### [TASK TO COMPLETE]
Go through the data and copy every line in which "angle" appears.

### [DATA EXTRACTS]

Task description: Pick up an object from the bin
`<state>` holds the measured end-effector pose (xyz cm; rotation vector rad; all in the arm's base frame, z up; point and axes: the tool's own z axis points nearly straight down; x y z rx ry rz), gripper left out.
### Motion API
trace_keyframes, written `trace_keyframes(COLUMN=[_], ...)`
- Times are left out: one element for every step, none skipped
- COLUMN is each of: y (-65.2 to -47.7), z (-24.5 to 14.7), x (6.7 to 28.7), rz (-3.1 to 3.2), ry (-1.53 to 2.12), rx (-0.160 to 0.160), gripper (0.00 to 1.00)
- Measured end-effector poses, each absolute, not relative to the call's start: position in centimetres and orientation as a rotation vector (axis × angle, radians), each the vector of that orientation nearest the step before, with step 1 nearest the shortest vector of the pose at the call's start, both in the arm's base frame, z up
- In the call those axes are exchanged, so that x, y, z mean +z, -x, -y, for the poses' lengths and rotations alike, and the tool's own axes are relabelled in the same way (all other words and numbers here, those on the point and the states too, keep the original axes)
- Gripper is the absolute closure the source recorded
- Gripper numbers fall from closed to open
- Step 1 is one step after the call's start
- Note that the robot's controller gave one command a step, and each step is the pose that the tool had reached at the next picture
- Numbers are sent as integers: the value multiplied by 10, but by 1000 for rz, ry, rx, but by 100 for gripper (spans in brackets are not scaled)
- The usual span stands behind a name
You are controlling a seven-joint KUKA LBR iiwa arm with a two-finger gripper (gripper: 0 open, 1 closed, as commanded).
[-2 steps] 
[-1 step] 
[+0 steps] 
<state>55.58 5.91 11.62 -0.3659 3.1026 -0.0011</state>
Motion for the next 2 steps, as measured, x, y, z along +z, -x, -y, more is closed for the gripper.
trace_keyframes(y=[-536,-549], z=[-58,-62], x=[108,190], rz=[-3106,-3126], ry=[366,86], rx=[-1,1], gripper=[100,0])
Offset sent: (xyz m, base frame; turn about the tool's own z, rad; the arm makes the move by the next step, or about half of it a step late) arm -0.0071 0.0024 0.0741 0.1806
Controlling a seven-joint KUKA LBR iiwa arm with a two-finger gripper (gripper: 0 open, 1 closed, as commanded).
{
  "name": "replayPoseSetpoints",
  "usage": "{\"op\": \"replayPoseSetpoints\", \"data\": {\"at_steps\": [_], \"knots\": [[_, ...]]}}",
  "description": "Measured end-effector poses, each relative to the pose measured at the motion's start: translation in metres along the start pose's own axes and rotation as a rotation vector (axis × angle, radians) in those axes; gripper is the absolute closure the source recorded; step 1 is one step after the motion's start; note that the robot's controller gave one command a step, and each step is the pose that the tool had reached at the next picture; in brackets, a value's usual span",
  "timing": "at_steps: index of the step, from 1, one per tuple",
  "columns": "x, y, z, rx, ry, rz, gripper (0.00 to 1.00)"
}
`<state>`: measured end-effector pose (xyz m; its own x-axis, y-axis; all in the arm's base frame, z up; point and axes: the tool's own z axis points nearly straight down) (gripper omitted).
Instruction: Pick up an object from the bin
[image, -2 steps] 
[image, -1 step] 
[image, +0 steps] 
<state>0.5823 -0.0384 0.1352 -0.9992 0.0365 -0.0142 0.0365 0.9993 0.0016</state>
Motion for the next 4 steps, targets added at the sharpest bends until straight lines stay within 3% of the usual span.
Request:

### [WRITTEN SOLUTION]
- Measured end-effector poses, each absolute, not relative to the call's start: position in centimetres and orientation as a rotation vector (axis × angle, radians), each the vector of that orientation nearest the step before, with step 1 nearest the shortest vector of the pose at the call's start, both in the arm's base frame, z up
  "description": "Measured end-effector poses, each relative to the pose measured at the motion's start: translation in metres along the start pose's own axes and rotation as a rotation vector (axis × angle, radians) in those axes; gripper is the absolute closure the source recorded; step 1 is one step after the motion's start; note that the robot's controller gave one command a step, and each step is the pose that the tool had reached at the next picture; in brackets, a value's usual span",

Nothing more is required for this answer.